Last week, the Financial Times published a report with the headline: ‘Global Economy Enters Period of ‘Synchronized Stagnation.’Where To Buy Bactrim Bacterial Infections Without Prescription Order cheap Amoxicillin Antibiotic Without a Prescription
That headline caught our Supply Chain Matters attention, and indeed, should catch the attention of global based supply chain management teams.
The basis of the report stems from The Brookings- FT Tracking Index for Global Economic Recovery which essentially tracks indicators of economic activity, financial markets and investor confidence with their historical averages. The headline indices have been falling since its peak in January 2018 with the latest being the lowest since early 2016. According to the research, the notion of stagnation implies: “weak growth in some countries and no growth or mild growth in others.”
The report notes that other leading forecasters such as the World Bank and the OECD have further expressed concerns for declining global growth due to escalating trade conflicts, trimming their growth forecasts to the weakest levels since the 2008-2009 global financial crisis. While the researchers pointed to few signs of actual global economic recession, they observed that government policymakers remained struggled in reviving growth or stimulus. That could imply a more prolonged downturn which will invariably continue to spook investment markets.
In a blog posting published earlier this month, Supply Chain Matters once again highlighted global supply chain operational indices all reinforcing global wide contraction, and for the first time, now including the United States.
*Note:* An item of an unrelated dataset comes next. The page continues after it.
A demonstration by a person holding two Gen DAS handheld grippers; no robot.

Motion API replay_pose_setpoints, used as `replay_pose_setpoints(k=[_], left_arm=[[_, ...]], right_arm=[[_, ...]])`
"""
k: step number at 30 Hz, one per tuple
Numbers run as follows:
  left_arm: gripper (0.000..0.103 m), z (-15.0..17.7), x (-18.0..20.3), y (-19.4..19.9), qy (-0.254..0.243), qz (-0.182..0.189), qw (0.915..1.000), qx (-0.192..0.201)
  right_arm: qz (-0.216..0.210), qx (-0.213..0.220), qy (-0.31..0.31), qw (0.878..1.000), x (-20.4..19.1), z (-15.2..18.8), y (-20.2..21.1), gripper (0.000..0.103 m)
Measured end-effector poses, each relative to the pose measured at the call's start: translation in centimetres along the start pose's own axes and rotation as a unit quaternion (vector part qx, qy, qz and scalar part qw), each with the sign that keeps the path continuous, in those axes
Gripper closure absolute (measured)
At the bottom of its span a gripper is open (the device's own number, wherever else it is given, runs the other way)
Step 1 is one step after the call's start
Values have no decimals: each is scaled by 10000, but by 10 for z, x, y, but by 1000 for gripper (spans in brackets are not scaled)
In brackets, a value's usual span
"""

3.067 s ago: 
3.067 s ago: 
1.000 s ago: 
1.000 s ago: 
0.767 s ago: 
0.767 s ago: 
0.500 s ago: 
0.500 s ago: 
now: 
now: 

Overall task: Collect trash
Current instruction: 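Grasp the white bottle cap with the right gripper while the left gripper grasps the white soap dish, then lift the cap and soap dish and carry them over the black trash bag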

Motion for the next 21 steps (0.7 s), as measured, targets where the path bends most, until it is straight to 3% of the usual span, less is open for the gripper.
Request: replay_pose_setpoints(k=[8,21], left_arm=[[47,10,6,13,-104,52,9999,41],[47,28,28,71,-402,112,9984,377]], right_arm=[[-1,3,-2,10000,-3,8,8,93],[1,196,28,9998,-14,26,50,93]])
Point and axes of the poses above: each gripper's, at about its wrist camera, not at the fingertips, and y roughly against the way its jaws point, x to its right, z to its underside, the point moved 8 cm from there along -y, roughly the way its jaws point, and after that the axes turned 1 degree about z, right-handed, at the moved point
We further called attention to the declaration from the World Trade Organization that global trade volumes are forecasted to grow at the weakest pace since the global financial crisis. Such data which often represents the multiple tiers of product supply and product demand networks also implies further contraction under the current threat of increased geo-political trade conflicts and escalating punitive tariffs.
What it Implies
From our Supply Chain Matters lens, quantitative data continues to reinforce a very uncertain global economy and new investment environment. A period of synchronized contraction is an indicator of slowing customer product demand and supply network activity now reflecting a coordinated network based downward trend in the coming year, perhaps longer.
Such conclusions invariably motivates Chief Financial Officers (CFO’s) to reign in costs and spending while limiting only the most essential longer-term investments.
It further places a different emphasis for senior leaders and their respective teams in the coming year’s sales and operations planning for various global region product demand while adjusting supply network needs and expectations. The impact of added tariffs have reached a stage where supply chain management and lines-of-business teams are now identifying significant areas of added cost concern with needs for alternative sourcing or product development strategies.
The threat or uncertainty of global-wide business and operations contraction further places an increased looking glass on needed investments in people, process and advanced technology. Now is the time to prioritize such investments in appropriate categories of need and implications for the business.
From our lens, the emphasis needs to be managing a year of extraordinary uncertainty and increased risks, which will require an ability to perform a lot of supply chain wide operational analysis and scenario-based decision-making.
Insure as best you can, that what investment monies there are are focused into these areas in people, process and advanced technology dimensions. As noted, expertise in global trade regulations and their impact, investing in overall business and supply network agility will likely be rated high.